За два дня до последней в этом году Ярмарки Гоблинов Меланкте снова прибыла в гостиницу у перекрестка Твиттена, известную под наименованием «Смеющееся Солнце и плачущая Луна». Она заняла те же апартаменты, что и раньше, и незамедлительно отправилась на ярмарочный луг, где надеялась найти Зука и напомнить ему об интересовавших ее цветах.
Зук только что прибыл; он разгружал коробки и склянки с запряженной пони тележки с помощью паренька ничем не примечательной наружности. Заметив Меланкте, толстяк вежливо кивнул, прикоснувшись двумя пальцами к шляпе, и продолжал работать; судя по всему, он еще не намеревался уделить все свое внимание желанию Меланкте купить диковинные цветы.
Меланкте зашипела от досады и встала прямо напротив торговца, раскладывавшего товары: «Вы не забыли о нашем договоре?»
Зук прервался на секунду, уставившись на нее непонимающим взглядом. Его лицо прояснилось: «Ах, да! Разумеется! Вы — та самая госпожа, которой не терпелось купить цветы!»
«Именно так, уважаемый Зук. Как вы могли так скоро меня забыть?»
«Я ничего не забыл! Но моя голова вечно забита тысячами всевозможных мелочей и забот, отвлекающих внимание. Один момент!»
Зук дал указания помощнику, после чего провел Меланкте к стоявшей поблизости скамье: «Вы должны понимать, что людям моей профессии нередко приходится иметь дело с покупателями, обещающими горы золота, но неспособными расстаться с медным грошом. Насколько я помню, вы хотели приобрести еще один цветок — или пару цветков — чтобы украсить свою неотразимую прическу».
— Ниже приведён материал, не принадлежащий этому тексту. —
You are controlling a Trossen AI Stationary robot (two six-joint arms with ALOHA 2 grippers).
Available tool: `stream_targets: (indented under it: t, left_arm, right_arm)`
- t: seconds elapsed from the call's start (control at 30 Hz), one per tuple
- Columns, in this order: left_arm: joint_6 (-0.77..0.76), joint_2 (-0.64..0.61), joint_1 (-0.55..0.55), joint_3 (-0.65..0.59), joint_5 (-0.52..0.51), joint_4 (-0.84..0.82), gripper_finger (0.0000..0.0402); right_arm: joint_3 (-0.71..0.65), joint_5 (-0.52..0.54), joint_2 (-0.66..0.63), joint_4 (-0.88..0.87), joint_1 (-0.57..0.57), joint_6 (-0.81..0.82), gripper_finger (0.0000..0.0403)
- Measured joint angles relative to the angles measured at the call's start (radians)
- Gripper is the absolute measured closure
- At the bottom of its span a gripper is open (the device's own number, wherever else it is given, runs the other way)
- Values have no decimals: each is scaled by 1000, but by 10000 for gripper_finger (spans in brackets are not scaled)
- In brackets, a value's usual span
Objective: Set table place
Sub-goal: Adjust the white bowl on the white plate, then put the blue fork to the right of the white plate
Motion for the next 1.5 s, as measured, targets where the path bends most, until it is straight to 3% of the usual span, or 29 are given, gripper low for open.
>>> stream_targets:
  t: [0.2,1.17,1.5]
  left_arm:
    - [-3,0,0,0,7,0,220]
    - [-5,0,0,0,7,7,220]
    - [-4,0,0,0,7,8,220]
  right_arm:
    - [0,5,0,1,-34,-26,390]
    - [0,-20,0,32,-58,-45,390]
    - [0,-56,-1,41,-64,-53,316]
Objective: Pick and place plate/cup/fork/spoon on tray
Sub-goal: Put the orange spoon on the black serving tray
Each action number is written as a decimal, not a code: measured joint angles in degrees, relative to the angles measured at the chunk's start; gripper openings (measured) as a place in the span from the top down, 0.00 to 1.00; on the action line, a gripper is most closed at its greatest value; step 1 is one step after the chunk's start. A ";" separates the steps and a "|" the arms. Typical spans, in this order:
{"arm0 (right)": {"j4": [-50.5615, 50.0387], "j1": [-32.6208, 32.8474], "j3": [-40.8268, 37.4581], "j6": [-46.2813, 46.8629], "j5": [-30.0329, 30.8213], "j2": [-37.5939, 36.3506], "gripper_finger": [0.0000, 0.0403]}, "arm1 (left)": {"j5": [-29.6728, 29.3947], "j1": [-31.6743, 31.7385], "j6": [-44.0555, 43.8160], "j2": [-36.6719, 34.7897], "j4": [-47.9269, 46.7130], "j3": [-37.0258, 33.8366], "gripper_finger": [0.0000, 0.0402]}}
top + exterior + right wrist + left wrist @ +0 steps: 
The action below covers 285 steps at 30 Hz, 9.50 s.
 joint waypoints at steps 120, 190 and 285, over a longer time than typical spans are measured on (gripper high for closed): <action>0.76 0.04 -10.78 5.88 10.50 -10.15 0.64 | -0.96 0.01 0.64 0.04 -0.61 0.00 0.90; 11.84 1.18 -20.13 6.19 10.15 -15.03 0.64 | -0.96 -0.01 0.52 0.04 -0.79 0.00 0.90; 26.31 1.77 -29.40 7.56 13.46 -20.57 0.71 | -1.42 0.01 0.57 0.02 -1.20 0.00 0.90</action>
«Я хочу купить все эти цветы, сколько бы их ни было — один, два, десять, сто!»
Зук медленно кивнул и обратил взор в пространство: «Рад, что мы понимаем друг друга. Такие цветы обходятся недешево; кроме того, я уже составил целый список знатоков, заинтересованных в этих редкостях — но мне еще предстоит проконсультироваться с поставщиком по поводу возможностей его секретной оранжереи».
«Другим покупателям придется обращаться к другим торговцам — я заплачу сполна, не беспокойтесь!»
«В таком случае приходите завтра, в это же время; надеюсь, что смогу получить какие-нибудь определенные сведения от садовника».
Меланкте не смогла вытянуть из Зука никакой дополнительной информации; лысый толстяк наотрез отказался назвать таинственного садовника, выращивавшего поразительные соцветия, и в конце концов Меланкте вернулась на постоялый двор раздосадованная, но неспособная удовлетворить свою прихоть.
Как только она ушла, Зук задумчиво вернулся к работе. Через несколько минут он подозвал помогавшего ему паренька — при ближайшем рассмотрении либо чистокровного сильвана, либо сильвана с незначительной примесью человеческой крови и крови гоблинов. Издали он почти не отличался от обычного подростка — разве что его движениям не хватало резкости и угловатости, свойственной большинству людей. Но серебристая кожа, бледно-зеленые с золотым отливом волосы и огромные глаза с темно-серебристыми зрачками в форме семиконечных звезд выдавали в нем сильвана. Пригожий и послушный, он казался простоватым — даже туповатым. Зук приветствовал возможность пользоваться помощью существа, не отличавшегося ни склонностью к воровству, ни сварливостью, и хорошо платил сильвану; поэтому, как правило, им удавалось ладить. Зук позвал сильвана по имени: «Йосип! Ты где?»